▶ [Exercise]
Would you retype every line below without changing anything?
(Dataset excerpt Opens)
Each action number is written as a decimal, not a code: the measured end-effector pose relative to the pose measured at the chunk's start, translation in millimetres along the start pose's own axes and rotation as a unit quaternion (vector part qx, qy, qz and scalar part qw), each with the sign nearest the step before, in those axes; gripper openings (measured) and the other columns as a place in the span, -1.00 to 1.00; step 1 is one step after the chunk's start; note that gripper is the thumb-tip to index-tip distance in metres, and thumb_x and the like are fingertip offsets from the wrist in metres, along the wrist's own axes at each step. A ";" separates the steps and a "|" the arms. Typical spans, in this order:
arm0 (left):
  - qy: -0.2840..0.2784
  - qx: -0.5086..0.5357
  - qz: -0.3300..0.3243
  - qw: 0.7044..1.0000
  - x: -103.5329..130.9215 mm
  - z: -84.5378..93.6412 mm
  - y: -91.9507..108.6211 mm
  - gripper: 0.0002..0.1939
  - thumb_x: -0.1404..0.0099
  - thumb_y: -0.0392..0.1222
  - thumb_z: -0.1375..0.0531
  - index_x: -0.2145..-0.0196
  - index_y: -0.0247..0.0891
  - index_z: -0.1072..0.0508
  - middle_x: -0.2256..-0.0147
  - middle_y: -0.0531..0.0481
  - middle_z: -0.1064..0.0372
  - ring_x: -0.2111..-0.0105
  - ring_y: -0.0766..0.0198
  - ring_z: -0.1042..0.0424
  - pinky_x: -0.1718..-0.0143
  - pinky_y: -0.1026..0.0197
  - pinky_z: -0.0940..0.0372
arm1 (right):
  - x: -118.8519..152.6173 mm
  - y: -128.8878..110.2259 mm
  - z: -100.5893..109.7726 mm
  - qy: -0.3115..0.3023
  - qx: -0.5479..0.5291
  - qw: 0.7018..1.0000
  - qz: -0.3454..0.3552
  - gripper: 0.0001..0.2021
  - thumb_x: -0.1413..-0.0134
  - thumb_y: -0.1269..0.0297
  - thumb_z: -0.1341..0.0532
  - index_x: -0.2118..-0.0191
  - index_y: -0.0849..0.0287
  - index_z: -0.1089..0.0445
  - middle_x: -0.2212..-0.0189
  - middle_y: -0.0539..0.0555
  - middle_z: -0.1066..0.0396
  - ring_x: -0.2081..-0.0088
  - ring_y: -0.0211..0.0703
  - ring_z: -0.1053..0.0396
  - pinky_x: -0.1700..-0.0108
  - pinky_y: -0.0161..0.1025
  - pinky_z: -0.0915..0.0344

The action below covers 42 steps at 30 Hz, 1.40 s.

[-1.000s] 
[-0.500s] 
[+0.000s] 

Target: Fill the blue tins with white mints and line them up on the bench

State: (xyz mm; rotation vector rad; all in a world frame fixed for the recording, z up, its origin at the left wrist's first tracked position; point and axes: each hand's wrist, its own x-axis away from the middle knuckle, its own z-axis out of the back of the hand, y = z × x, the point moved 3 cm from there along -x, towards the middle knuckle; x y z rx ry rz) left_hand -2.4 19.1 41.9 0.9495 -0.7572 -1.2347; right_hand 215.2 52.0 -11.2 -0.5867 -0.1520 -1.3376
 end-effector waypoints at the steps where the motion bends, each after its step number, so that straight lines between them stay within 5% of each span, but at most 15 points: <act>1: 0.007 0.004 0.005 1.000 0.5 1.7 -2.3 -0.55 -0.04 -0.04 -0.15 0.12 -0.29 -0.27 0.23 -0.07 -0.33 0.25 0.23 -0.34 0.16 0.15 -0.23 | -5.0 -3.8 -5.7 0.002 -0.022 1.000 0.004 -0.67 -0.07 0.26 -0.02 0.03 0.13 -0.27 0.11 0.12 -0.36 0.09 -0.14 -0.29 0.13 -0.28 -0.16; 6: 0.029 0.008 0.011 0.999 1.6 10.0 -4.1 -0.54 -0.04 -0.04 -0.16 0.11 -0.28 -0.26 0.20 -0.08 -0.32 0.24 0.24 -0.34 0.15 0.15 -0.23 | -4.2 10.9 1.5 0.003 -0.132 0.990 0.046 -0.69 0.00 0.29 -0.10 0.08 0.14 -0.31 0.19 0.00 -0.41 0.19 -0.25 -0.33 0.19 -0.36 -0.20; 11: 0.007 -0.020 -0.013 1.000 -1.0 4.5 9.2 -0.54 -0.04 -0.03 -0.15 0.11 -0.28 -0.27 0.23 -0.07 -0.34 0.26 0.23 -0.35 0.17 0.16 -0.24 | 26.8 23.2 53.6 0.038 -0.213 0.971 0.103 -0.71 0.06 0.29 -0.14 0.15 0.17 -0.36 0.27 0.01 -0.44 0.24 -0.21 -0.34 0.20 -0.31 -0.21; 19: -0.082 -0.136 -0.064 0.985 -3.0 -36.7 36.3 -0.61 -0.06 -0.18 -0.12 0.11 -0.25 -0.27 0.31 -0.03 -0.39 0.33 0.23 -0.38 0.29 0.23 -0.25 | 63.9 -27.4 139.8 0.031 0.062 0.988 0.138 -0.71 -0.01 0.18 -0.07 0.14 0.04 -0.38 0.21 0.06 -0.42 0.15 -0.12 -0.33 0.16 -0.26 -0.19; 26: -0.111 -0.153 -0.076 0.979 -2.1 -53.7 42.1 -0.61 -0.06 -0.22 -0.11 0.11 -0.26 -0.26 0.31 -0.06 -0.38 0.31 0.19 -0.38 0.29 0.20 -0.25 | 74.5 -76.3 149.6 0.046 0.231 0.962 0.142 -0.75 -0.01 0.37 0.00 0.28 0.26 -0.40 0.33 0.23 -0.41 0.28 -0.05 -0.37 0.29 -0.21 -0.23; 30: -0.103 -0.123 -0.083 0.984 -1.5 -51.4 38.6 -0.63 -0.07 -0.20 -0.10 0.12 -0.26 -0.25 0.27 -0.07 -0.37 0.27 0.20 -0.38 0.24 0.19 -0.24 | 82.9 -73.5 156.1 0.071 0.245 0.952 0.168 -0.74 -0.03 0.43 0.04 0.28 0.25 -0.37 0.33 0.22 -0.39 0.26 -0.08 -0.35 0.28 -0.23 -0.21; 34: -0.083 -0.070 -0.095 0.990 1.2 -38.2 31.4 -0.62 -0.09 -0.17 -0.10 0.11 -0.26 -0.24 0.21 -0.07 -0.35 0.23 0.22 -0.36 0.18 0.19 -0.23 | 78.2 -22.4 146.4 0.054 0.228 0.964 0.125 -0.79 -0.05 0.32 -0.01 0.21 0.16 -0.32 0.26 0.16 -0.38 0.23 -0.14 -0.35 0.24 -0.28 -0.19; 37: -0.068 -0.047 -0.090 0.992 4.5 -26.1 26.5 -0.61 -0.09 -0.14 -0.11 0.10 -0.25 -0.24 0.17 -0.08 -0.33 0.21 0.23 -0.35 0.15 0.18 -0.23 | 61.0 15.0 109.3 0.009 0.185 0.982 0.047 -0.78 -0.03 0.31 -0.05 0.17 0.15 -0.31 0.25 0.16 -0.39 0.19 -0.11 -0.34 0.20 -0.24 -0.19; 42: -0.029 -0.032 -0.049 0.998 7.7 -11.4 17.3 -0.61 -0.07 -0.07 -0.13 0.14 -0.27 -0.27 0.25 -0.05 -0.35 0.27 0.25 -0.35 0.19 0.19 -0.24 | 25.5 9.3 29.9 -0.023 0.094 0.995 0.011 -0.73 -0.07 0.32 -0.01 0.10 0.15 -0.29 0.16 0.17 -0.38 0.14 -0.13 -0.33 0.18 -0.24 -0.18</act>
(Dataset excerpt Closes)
▶ [Finished exercise]
Each action number is written as a decimal, not a code: the measured end-effector pose relative to the pose measured at the chunk's start, translation in millimetres along the start pose's own axes and rotation as a unit quaternion (vector part qx, qy, qz and scalar part qw), each with the sign nearest the step before, in those axes; gripper openings (measured) and the other columns as a place in the span, -1.00 to 1.00; step 1 is one step after the chunk's start; note that gripper is the thumb-tip to index-tip distance in metres, and thumb_x and the like are fingertip offsets from the wrist in metres, along the wrist's own axes at each step. A ";" separates the steps and a "|" the arms. Typical spans, in this order:
arm0 (left):
  - qy: -0.2840..0.2784
  - qx: -0.5086..0.5357
  - qz: -0.3300..0.3243
  - qw: 0.7044..1.0000
  - x: -103.5329..130.9215 mm
  - z: -84.5378..93.6412 mm
  - y: -91.9507..108.6211 mm
  - gripper: 0.0002..0.1939
  - thumb_x: -0.1404..0.0099
  - thumb_y: -0.0392..0.1222
  - thumb_z: -0.1375..0.0531
  - index_x: -0.2145..-0.0196
  - index_y: -0.0247..0.0891
  - index_z: -0.1072..0.0508
  - middle_x: -0.2256..-0.0147
  - middle_y: -0.0531..0.0481
  - middle_z: -0.1064..0.0372
  - ring_x: -0.2111..-0.0105
  - ring_y: -0.0766..0.0198
  - ring_z: -0.1042..0.0424
  - pinky_x: -0.1718..-0.0143
  - pinky_y: -0.1026..0.0197
  - pinky_z: -0.0940..0.0372
arm1 (right):
  - x: -118.8519..152.6173 mm
  - y: -128.8878..110.2259 mm
  - z: -100.5893..109.7726 mm
  - qy: -0.3115..0.3023
  - qx: -0.5479..0.5291
  - qw: 0.7018..1.0000
  - qz: -0.3454..0.3552
  - gripper: 0.0001..0.2021
  - thumb_x: -0.1413..-0.0134
  - thumb_y: -0.1269..0.0297
  - thumb_z: -0.1341..0.0532
  - index_x: -0.2118..-0.0191
  - index_y: -0.0849..0.0287
  - index_z: -0.1089..0.0445
  - middle_x: -0.2212..-0.0189
  - middle_y: -0.0539..0.0555
  - middle_z: -0.1066..0.0396
  - ring_x: -0.2081..-0.0088
  - ring_y: -0.0211..0.0703
  - ring_z: -0.1053..0.0396
  - pinky_x: -0.1700..-0.0108
  - pinky_y: -0.0161..0.1025
  - pinky_z: -0.0915..0.0344

The action below covers 42 steps at 30 Hz, 1.40 s.

[-1.000s] 
[-0.500s] 
[+0.000s] 

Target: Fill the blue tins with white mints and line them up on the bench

State: (xyz mm; rotation vector rad; all in a world frame fixed for the recording, z up, its origin at the left wrist's first tracked position; point and axes: each hand's wrist, its own x-axis away from the middle knuckle, its own z-axis out of the back of the hand, y = z × x, the point moved 3 cm from there along -x, towards the middle knuckle; x y z rx ry rz) left_hand -2.4 19.1 41.9 0.9495 -0.7572 -1.2347; right_hand 215.2 52.0 -11.2 -0.5867 -0.1520 -1.3376
 end-effector waypoints at the steps where the motion bends, each after its step number, so that straight lines between them stay within 5% of each span, but at most 15 points: <act>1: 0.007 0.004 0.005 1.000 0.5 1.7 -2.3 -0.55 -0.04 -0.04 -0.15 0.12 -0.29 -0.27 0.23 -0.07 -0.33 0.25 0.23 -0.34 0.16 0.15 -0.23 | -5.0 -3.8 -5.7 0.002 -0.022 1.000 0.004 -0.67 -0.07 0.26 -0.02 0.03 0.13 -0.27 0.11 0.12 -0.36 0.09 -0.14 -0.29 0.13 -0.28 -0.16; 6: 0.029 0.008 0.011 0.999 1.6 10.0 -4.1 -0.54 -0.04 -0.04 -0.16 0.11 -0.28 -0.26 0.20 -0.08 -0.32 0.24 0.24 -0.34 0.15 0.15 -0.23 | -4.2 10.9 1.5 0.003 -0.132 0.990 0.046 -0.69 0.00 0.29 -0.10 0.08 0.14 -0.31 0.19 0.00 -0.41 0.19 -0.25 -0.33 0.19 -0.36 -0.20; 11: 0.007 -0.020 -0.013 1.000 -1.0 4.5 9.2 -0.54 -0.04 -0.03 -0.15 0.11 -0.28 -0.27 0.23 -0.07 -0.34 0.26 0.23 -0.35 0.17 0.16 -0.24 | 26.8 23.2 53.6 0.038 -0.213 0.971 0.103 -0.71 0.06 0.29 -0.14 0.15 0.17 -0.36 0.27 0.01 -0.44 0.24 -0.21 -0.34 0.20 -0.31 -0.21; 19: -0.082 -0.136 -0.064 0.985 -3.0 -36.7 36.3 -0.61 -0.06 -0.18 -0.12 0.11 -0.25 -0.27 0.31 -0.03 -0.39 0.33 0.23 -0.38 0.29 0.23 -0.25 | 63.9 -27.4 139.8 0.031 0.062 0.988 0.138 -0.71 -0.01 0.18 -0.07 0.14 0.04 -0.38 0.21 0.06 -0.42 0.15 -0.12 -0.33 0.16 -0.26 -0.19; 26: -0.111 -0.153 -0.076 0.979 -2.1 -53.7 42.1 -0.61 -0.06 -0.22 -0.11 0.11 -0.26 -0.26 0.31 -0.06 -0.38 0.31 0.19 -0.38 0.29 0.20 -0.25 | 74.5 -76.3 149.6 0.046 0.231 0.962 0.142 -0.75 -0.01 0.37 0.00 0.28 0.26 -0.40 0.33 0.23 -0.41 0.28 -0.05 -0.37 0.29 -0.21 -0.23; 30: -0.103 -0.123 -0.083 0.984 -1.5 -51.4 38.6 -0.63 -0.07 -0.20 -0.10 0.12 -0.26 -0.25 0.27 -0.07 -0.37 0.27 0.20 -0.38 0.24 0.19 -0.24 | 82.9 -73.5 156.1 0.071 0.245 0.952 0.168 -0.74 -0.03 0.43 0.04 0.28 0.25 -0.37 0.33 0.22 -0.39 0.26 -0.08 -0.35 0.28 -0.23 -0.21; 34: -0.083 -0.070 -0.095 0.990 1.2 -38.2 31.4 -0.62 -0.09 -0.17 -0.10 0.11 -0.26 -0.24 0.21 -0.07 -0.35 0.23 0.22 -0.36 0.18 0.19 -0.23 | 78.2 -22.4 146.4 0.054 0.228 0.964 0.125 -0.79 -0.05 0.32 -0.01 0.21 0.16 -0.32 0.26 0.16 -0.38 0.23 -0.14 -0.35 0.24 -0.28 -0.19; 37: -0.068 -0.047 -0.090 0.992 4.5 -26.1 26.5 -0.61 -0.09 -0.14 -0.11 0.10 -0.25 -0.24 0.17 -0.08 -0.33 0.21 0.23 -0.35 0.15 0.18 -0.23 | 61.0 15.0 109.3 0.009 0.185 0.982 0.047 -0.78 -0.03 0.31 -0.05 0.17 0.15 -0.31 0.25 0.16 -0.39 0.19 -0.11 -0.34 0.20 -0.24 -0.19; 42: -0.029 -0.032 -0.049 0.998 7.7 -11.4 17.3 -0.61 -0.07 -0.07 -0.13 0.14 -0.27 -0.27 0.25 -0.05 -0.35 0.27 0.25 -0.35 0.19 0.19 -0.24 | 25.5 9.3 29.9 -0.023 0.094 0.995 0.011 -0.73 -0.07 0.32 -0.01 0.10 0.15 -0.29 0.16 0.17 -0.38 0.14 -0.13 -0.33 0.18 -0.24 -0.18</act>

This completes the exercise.